▶ **Aim of the exercise**: Which of the lines below hold "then"? Please return each one.

▶ **Collected material**:
Segment Open
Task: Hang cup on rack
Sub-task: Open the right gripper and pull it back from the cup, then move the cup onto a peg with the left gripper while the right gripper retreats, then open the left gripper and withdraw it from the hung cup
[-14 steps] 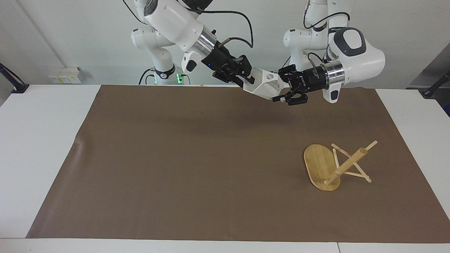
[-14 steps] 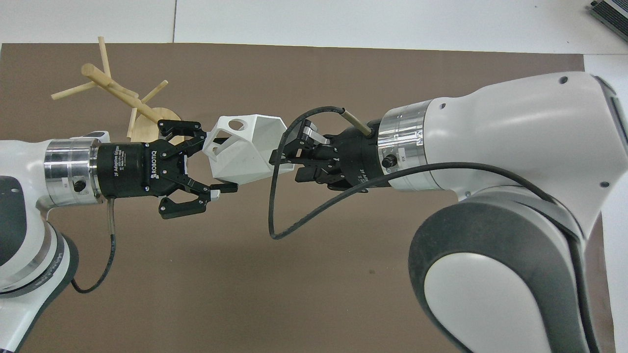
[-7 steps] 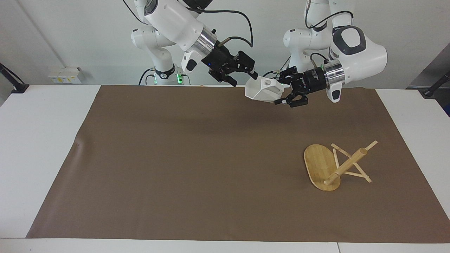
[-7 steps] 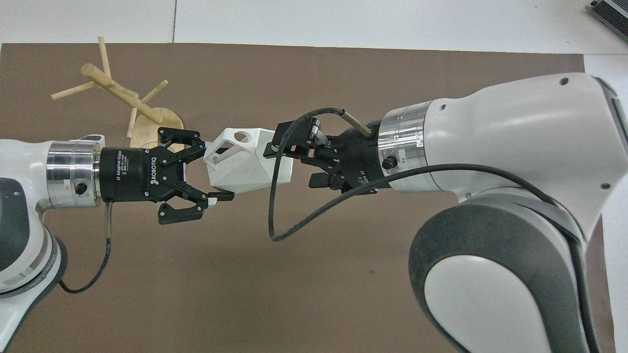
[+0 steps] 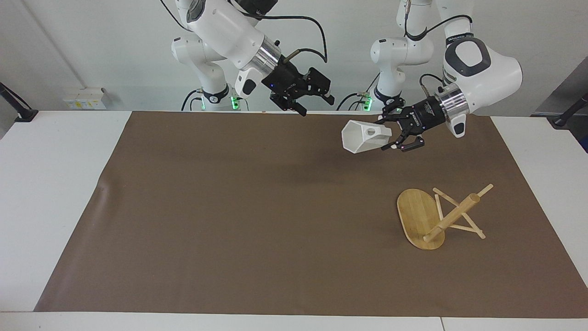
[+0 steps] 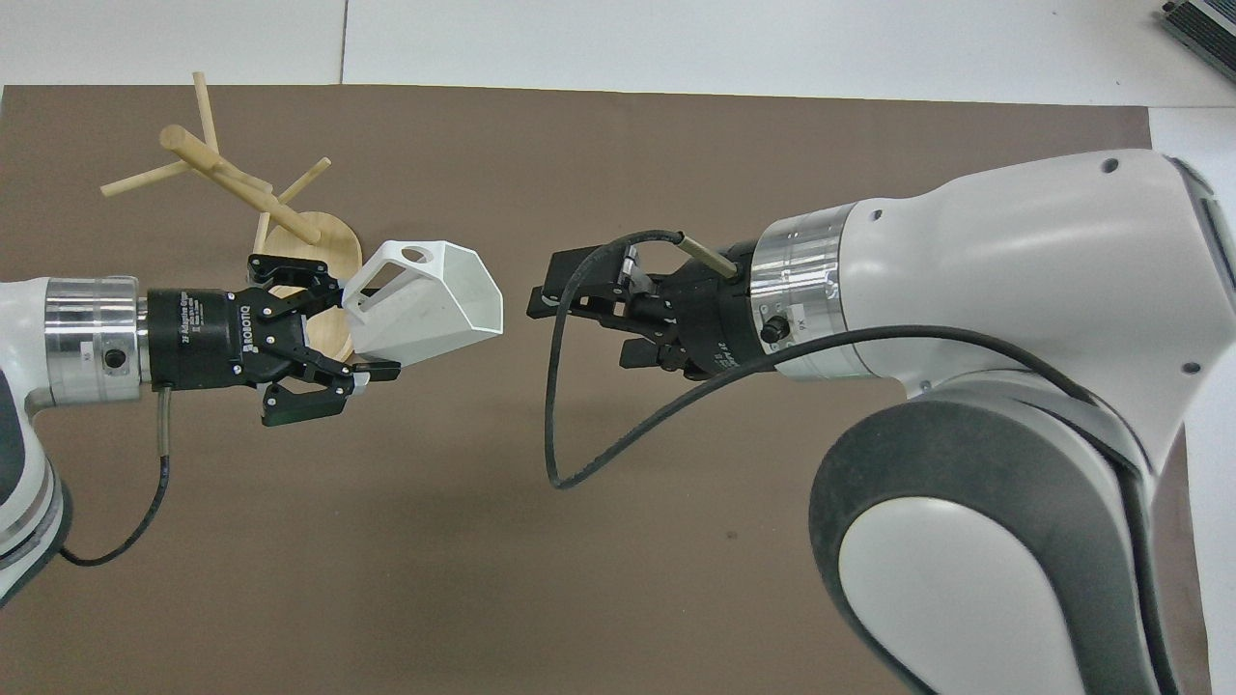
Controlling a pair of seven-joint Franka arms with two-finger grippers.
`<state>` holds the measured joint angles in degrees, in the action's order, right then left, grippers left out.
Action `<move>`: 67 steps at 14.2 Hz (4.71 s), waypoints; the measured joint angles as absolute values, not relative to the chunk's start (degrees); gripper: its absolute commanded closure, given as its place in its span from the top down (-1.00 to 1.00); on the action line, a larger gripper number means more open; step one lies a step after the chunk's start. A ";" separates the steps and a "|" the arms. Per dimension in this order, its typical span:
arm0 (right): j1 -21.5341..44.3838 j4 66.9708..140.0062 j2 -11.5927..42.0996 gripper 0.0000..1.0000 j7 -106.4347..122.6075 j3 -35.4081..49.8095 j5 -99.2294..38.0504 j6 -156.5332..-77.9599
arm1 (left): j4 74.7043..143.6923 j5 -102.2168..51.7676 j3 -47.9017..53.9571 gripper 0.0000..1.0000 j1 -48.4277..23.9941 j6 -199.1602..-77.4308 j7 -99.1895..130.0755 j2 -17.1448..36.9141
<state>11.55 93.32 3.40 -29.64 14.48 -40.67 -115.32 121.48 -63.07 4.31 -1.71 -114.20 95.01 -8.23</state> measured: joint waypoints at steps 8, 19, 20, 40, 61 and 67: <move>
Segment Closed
▶ **Answer to this problem**:
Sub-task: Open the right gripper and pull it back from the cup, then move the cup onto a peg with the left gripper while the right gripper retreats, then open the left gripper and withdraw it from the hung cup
`<state>` holds the measured joint angles in degrees, in the action's order, right then left, grippers left out.

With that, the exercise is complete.